The story explores society’s need for outward conformity. Children are routinely drugged if their behaviour is deemed unacceptable. The pharmaceutical companies push drugs that offer a normality dictated by a culture that demands ideals. Children should do as they are told and outperform their peers. Adults view a sex life as a right.
These story-lines ebb and flow around the individual tales of the brood, a group of feral children who have escaped the horrors of their parents but now find themselves developing similar appetites. These children recognise that they will never find a place within approved society and seek to create a place for themselves.
Alongside there is one woman, Cynthia, who is trying to cure two of the children with love. She watched as her sister took the fertility treatments which ultimately drove her to suicide, saw first hand the effects the drugs had on behaviour. Now Cynthia is determined to become a mother to the resulting children, a task that she longed for yet which tests her to her limits and endangers her life.
The book is stylishly written. Although gruesome in places the detail is needed to fully appreciate both the pathos of the mutant offspring and the world where the wealthy can buy drugs which override nature in a way that has nothing to do with curing illness. The undercurrents are about, money, power, control and self entitlement.
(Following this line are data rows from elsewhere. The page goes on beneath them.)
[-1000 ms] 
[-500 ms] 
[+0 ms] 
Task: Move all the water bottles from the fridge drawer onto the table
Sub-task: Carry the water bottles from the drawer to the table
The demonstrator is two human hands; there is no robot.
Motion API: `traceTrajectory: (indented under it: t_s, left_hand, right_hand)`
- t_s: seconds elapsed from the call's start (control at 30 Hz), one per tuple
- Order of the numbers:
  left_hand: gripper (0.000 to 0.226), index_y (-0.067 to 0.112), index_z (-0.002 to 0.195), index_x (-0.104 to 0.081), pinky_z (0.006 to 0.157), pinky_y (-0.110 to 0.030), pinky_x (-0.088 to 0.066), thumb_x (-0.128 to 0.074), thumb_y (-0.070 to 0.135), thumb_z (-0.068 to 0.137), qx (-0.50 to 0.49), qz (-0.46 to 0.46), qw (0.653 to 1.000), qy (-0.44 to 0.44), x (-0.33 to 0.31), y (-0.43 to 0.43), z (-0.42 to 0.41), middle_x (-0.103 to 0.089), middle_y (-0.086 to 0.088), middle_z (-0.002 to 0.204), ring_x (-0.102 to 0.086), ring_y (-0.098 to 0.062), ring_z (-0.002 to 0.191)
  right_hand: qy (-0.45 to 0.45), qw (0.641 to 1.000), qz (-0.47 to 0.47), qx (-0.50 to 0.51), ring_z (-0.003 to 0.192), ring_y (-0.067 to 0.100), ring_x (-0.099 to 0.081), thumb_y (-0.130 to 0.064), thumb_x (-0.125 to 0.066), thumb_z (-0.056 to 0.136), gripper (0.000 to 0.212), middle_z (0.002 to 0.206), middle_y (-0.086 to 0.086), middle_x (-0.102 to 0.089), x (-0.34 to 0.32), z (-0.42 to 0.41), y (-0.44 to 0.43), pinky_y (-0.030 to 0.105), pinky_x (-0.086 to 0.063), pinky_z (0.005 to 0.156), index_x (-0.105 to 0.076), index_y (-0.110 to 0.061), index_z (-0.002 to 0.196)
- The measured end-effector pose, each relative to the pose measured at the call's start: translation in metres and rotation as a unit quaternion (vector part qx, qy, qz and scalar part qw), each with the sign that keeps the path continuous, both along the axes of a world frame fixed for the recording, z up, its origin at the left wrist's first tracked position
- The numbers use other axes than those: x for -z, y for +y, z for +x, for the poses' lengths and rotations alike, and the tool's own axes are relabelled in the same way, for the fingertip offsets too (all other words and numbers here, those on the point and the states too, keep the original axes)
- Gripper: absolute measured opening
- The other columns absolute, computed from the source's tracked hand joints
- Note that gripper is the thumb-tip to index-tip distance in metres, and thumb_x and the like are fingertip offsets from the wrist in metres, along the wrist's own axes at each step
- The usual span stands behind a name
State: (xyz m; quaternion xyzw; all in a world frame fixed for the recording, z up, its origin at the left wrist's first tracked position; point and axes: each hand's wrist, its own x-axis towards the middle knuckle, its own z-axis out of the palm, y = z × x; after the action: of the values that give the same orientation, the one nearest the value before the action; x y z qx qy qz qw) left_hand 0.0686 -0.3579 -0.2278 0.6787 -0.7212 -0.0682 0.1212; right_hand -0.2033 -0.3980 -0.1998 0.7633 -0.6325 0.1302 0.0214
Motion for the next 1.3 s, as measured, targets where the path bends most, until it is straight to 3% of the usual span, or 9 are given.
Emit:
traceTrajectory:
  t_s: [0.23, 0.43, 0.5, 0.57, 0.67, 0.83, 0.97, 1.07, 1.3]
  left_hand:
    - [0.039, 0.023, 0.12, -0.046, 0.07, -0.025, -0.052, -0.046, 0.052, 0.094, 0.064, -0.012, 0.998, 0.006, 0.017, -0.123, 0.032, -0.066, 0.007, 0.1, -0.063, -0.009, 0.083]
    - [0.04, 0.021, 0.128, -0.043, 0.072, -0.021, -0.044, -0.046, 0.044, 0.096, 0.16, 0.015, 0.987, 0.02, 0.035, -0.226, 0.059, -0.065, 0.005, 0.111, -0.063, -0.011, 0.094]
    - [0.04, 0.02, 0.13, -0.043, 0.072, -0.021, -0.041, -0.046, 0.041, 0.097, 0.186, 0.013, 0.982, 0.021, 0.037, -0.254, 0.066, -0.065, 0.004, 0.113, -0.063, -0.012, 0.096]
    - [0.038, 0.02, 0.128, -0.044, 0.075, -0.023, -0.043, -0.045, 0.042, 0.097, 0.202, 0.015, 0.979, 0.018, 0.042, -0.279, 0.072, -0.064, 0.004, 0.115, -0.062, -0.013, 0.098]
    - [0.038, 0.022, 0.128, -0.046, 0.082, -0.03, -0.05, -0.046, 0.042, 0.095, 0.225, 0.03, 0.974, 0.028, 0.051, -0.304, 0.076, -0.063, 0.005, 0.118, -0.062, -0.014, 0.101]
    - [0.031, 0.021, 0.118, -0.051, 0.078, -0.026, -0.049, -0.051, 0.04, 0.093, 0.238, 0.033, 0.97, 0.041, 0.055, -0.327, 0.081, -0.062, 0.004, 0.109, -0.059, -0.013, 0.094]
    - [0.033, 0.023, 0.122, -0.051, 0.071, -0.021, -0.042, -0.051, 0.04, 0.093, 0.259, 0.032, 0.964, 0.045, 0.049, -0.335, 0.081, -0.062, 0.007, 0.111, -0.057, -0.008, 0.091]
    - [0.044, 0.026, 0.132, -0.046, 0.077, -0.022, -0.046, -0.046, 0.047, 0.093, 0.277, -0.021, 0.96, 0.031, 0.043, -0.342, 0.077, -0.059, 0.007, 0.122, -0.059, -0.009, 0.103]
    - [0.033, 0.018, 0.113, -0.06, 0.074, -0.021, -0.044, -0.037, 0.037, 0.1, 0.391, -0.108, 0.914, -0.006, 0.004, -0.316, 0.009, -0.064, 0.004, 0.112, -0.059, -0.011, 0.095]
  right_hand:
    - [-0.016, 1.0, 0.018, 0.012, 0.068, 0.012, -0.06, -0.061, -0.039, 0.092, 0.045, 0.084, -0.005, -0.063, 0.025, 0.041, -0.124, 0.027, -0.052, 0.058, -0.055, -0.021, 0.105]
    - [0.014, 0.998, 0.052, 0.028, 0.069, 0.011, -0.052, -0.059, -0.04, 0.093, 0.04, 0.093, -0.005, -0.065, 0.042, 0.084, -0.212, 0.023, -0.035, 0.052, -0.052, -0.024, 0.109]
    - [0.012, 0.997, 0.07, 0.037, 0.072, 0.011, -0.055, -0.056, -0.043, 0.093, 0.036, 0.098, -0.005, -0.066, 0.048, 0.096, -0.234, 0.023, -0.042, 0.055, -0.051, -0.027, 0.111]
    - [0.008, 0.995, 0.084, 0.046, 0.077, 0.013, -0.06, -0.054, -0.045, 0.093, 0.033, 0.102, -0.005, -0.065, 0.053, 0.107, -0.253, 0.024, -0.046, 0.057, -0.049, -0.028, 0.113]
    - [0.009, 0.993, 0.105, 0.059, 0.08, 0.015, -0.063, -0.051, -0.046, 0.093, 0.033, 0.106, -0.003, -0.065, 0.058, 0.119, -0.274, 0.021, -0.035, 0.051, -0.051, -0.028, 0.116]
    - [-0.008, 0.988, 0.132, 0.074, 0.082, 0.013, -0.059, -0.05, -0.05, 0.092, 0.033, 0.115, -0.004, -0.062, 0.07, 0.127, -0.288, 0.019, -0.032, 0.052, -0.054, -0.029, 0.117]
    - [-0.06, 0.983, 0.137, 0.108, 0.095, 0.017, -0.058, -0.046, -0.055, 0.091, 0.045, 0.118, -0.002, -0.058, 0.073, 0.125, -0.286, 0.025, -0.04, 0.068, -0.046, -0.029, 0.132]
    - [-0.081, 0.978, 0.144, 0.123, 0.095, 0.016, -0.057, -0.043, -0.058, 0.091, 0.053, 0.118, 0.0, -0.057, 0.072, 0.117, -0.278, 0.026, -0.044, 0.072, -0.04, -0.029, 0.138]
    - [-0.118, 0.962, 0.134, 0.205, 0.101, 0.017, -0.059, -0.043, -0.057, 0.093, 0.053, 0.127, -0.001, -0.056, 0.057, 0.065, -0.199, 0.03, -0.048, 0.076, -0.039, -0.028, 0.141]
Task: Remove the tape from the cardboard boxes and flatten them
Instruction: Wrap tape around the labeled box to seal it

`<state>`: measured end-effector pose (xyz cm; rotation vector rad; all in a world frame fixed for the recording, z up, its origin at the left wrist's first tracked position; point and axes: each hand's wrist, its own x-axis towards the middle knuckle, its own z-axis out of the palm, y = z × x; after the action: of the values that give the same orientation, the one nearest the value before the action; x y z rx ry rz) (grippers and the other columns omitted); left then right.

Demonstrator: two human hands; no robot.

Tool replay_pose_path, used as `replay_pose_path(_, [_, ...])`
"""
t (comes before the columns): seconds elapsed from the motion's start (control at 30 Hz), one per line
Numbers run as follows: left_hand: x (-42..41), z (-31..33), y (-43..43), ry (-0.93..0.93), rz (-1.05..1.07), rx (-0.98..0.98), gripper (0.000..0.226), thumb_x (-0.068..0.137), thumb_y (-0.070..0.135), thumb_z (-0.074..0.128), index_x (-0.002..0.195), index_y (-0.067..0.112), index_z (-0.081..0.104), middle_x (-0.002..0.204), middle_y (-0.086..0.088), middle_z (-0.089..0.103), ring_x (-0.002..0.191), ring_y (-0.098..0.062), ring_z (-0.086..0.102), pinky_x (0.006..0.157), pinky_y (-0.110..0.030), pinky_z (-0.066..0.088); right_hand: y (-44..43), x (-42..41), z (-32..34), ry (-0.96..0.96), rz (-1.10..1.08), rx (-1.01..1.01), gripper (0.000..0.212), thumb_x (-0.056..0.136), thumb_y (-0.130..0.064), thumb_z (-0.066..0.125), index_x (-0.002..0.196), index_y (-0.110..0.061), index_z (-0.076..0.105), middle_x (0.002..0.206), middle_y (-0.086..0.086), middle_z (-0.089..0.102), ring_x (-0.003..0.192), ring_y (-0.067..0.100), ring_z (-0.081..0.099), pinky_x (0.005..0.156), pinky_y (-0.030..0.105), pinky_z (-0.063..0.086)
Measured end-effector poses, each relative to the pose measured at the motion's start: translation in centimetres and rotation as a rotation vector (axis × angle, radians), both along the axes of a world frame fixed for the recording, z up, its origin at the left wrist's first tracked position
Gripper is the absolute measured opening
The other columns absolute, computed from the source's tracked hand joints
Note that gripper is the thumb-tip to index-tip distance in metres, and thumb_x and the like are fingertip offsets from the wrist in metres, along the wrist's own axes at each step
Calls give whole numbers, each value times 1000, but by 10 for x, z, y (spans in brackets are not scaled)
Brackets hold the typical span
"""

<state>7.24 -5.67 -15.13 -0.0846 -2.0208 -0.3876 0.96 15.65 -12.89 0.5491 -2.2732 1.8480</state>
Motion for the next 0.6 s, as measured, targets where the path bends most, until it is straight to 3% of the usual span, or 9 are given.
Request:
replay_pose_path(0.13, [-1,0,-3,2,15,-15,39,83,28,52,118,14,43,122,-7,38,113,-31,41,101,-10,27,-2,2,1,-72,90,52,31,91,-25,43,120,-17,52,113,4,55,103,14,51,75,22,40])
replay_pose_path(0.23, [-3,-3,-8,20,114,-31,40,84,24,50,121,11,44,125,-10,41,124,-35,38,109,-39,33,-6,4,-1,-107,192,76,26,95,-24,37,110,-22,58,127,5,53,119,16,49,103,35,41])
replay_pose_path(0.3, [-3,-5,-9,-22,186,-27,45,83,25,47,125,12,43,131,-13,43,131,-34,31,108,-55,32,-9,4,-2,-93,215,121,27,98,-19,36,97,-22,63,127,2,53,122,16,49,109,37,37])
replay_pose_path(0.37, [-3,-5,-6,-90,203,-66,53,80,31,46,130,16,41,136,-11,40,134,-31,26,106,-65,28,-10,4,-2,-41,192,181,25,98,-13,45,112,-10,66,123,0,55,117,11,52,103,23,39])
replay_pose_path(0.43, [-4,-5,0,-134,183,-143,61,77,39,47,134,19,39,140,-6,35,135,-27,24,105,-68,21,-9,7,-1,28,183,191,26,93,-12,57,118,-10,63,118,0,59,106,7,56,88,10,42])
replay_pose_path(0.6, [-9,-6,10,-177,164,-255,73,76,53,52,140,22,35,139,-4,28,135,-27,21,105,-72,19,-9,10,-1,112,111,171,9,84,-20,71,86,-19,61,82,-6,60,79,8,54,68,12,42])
The author has created a compelling tale that asks deep questions yet is written with the lightest of touches. It may be read more simply as a story of self engrossed adults and wild children, or it may be taken as a parable for a world we are not so far away from.
These are emotive subjects presented in a macabre light. This is one of the best horror stories I have read.
My copy of this book was provided gratis by the publisher, Mulholland Books.